Start-ups usually have an IPO in mind, and therefore entrepreneurs typically form a joint stock company (jusik hoesa), which facilitates an IPO (unlike a limited company (yuhan hoesa) or a limited liability company, both of which must be converted into a joint stock company in order to consummate an IPO).

While a start-up is sometimes structured as a limited company or limited liability company if the entrepreneur has a clear intention of continuing to operate it as a close company, such a choice is rare and most start-ups take the form of a joint stock company.

There is no typical source of early–stage financing for Korean start-ups. The type of investor varies by company and by transaction. Seed investments often come from domestic venture capital firms, the investment arms of large Korean conglomerates or the government. For such seed investments parties typically enter into standardised investment agreements, which tend to be investor-friendly.

Typical sources of venture capital in Korea are governmental policy funds, domestic pension funds, private venture capital firms (both domestic and foreign), the venture investment arm of large conglomerates, and non-banking financial institutions. Therefore, there are plentiful capital raise opportunities for a promising start-up.

Following the Act on Special Measures for the Promotion of Venture Businesses, a fund of funds managed by the Korea Venture Investment Corp (a public entity affiliated with the Ministry of SMEs and Start-ups) with capital contributed from various government agencies, has been actively investing in promising funds and start-ups since 2006. Additionally, the government frequently assists start-ups in other ways, such as by providing a credit guarantee.

Foreign venture capital firms have become more active in the past ten or so years, with Altos Ventures and Softbank among the especially prominent players.

Standards for venture capital documentation in Korea are not yet well-developed. In many cases (especially if the start-up does not engage sophisticated legal counsel) the contracts and other legal documents are poorly drafted or prepared by the investors. There is increasing legal demand arising out of this situation for better-developed standards in venture capital documentation, and model documentation similar to those of the National Venture Capital Association (USA) are beginning to be adopted.

As Korean start-ups develop and mature, subsequent changes in their corporate form are unusual, as Korean start-ups tend to be in the form of joint stock companies from the outset.

They often do, however, achieve an effective change in jurisdiction by forming a foreign parent company (usually a USA entity).

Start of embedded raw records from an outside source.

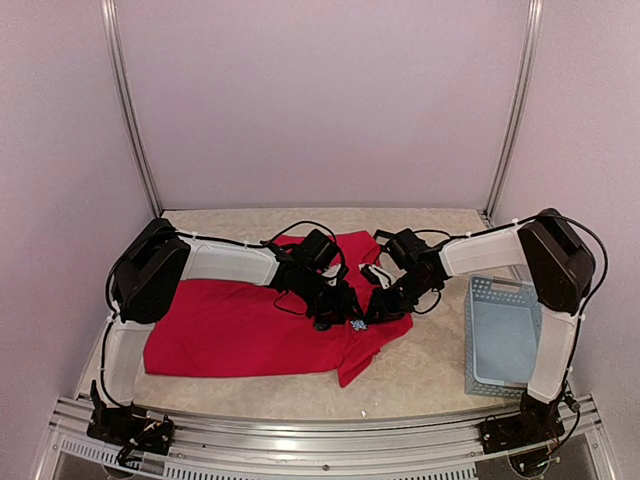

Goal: Remove the brooch from the garment
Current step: Pick up the flattened clothing from the center of the board.

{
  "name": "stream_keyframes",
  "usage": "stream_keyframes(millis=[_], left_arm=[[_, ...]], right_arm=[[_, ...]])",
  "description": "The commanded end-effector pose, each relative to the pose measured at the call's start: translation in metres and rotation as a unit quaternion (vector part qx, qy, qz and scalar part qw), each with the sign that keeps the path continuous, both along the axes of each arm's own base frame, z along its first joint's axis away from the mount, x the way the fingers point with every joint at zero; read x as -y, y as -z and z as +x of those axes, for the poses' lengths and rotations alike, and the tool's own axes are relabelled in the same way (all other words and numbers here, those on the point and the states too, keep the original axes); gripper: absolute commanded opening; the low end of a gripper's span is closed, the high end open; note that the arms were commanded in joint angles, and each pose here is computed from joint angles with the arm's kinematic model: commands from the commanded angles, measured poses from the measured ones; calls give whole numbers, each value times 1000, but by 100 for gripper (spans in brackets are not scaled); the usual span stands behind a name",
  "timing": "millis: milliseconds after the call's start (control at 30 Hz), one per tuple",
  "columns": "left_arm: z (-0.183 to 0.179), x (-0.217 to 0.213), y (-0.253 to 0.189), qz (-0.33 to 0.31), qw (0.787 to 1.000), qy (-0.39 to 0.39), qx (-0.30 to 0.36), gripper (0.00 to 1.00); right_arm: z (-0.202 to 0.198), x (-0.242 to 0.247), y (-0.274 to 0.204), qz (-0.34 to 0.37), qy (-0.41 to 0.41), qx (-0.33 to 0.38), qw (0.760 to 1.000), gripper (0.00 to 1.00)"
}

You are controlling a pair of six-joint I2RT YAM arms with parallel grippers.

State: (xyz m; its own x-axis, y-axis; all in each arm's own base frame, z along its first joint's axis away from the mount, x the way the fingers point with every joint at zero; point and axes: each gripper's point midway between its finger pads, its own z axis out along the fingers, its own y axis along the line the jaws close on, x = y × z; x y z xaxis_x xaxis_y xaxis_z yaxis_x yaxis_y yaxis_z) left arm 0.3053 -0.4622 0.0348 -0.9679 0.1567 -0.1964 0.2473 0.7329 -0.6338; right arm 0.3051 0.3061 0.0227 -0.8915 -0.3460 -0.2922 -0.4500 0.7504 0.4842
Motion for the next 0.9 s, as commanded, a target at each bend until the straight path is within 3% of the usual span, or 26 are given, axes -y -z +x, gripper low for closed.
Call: stream_keyframes(millis=[0, 133, 633, 867], left_arm=[[-9, -3, 22, 8, 999, 7, -30, 52], [-11, -2, 21, 3, 999, 10, -36, 46], [-4, -16, 24, 11, 999, -17, -39, 1], [1, -14, 5, -17, 1000, -13, -12, 0]], right_arm=[[-11, 1, 22, -13, 1, -34, 999, 16], [-11, 2, 23, -14, 2, -33, 999, 16], [0, 10, -1, -23, 19, 15, 999, 19], [11, 15, -28, -31, 18, 66, 997, 34]])
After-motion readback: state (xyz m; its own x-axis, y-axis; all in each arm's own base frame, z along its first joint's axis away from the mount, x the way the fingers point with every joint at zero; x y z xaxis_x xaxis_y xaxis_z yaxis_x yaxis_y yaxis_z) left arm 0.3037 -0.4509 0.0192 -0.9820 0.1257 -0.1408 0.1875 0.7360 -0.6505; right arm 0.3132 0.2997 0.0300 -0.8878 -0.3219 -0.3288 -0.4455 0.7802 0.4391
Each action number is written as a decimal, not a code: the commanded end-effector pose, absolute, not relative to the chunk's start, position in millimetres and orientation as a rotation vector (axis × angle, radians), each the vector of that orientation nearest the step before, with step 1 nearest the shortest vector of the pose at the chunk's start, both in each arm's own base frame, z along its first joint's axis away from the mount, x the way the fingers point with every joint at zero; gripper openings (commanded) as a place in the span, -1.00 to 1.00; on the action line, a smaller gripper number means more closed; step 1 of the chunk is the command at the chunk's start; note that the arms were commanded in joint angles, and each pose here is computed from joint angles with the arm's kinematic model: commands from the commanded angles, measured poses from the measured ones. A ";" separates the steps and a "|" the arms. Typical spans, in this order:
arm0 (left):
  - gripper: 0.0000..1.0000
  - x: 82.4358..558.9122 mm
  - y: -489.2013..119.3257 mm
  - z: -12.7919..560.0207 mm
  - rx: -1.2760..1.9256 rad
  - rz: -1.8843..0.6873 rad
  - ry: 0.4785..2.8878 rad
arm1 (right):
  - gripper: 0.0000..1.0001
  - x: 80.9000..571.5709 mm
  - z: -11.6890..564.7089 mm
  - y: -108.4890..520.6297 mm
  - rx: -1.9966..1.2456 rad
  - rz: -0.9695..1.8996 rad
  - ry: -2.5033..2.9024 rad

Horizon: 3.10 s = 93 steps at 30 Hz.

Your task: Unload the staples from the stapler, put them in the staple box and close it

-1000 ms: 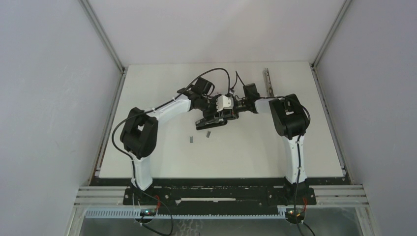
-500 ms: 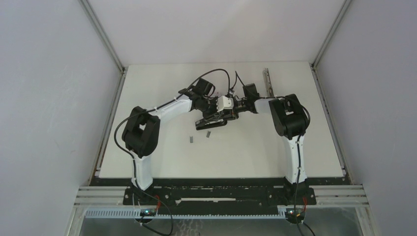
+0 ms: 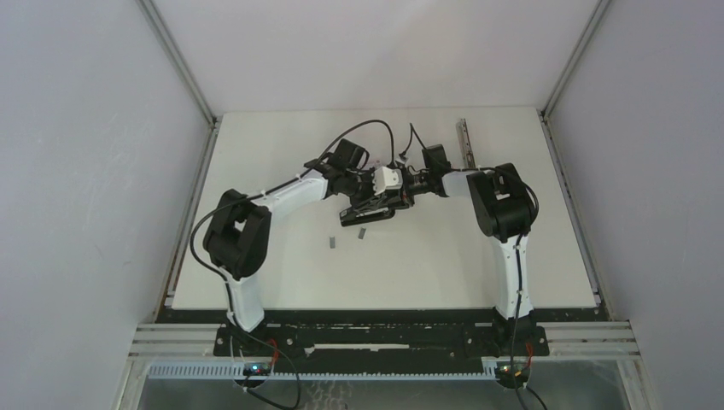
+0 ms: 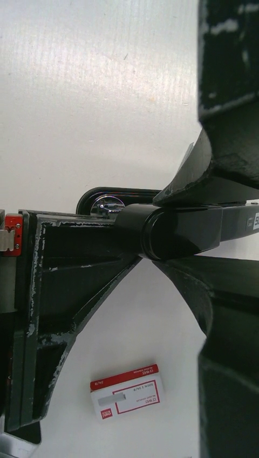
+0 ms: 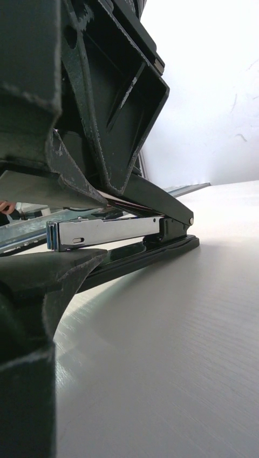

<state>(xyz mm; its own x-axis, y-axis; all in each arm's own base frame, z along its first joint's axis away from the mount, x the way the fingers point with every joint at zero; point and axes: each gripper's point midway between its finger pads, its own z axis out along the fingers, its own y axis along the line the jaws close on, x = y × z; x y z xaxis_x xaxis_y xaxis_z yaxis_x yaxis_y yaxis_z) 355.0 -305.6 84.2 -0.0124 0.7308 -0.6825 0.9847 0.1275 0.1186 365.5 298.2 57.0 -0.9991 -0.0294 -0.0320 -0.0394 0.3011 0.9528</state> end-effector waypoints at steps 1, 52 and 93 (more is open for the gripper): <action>-0.43 356.1 -314.3 120.0 1.579 -0.560 1.707 | -0.31 373.9 82.1 301.9 -0.125 1.882 2.448; -0.44 378.6 -297.8 150.9 1.201 -0.506 1.679 | -0.31 329.6 62.1 328.2 -0.126 1.982 2.597; -0.42 339.7 -278.2 156.3 1.345 -0.606 1.587 | -0.81 365.7 34.4 298.9 0.056 1.931 2.537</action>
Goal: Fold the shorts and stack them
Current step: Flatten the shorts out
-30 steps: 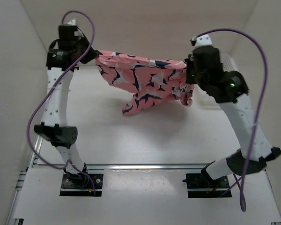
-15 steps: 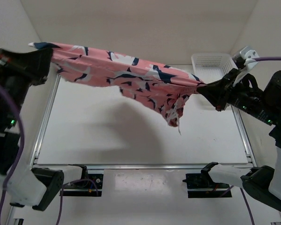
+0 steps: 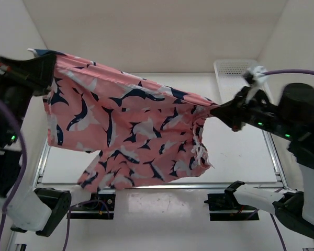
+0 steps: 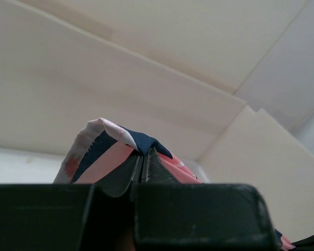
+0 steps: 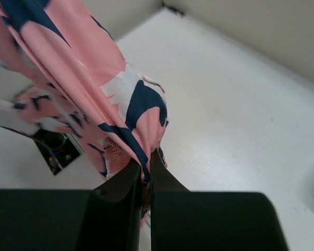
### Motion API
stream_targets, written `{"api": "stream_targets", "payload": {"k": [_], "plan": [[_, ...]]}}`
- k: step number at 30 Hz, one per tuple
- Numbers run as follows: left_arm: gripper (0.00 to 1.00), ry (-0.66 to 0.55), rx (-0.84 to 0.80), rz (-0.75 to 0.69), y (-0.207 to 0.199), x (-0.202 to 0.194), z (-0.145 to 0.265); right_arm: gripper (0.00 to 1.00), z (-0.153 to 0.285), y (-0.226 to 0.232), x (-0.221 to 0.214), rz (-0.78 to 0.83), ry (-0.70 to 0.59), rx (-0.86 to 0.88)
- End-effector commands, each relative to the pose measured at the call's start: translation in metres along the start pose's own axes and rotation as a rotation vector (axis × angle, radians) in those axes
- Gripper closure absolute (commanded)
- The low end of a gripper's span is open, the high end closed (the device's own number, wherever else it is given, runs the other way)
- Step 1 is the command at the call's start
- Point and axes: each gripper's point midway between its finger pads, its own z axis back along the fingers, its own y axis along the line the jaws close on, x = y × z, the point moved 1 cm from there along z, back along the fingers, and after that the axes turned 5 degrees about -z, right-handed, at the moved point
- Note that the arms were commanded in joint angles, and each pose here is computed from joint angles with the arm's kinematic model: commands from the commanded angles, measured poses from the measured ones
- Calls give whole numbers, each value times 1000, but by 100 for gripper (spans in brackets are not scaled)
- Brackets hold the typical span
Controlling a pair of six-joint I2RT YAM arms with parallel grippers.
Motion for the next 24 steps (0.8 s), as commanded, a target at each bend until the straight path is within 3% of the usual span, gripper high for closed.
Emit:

Korean start-ups looking for a liquidity event may either take the company public or run a sale process; the decision is very much on a case-by-case basis and depends on the specifics of the start-up, market conditions and investor demands. Currently, the trend is to have a dual-track process.

It has been customary for Korean start-ups to pursue a listing on the KOSDAQ market of the Korea stock exchange. However, there is an increasing number of cases in which a Korean start-up pursues an IPO on a foreign stock exchange, most notably in the USA. Many Korean start-ups are planning and preparing for future IPOs with exchanges in both Korea and abroad.

If a Korean company chooses to list on a foreign exchange, the feasibility of a future sale would depend on the rules and regulations of such foreign jurisdiction. Most companies seeking an IPO in a foreign jurisdiction are concerned primarily with liquidity and pricing, although the availability and ease of a squeeze-out may be one of the considerations in considering a listing in a particular jurisdiction.

If a company seeks a liquidity event through a sale of the company, the sale process is run either as an auction or as a bilateral negotiation (which can turn into an auction). One type is not clearly dominant or preferred and depends on various factors, such as prior arrangements with investors and the size of the company.

Among important recent sale transactions, eBay Korea, Yogiyo, and JobKorea were sold through an auction process while Hyperconnect directly engaged in a bilateral negotiation with Match Group.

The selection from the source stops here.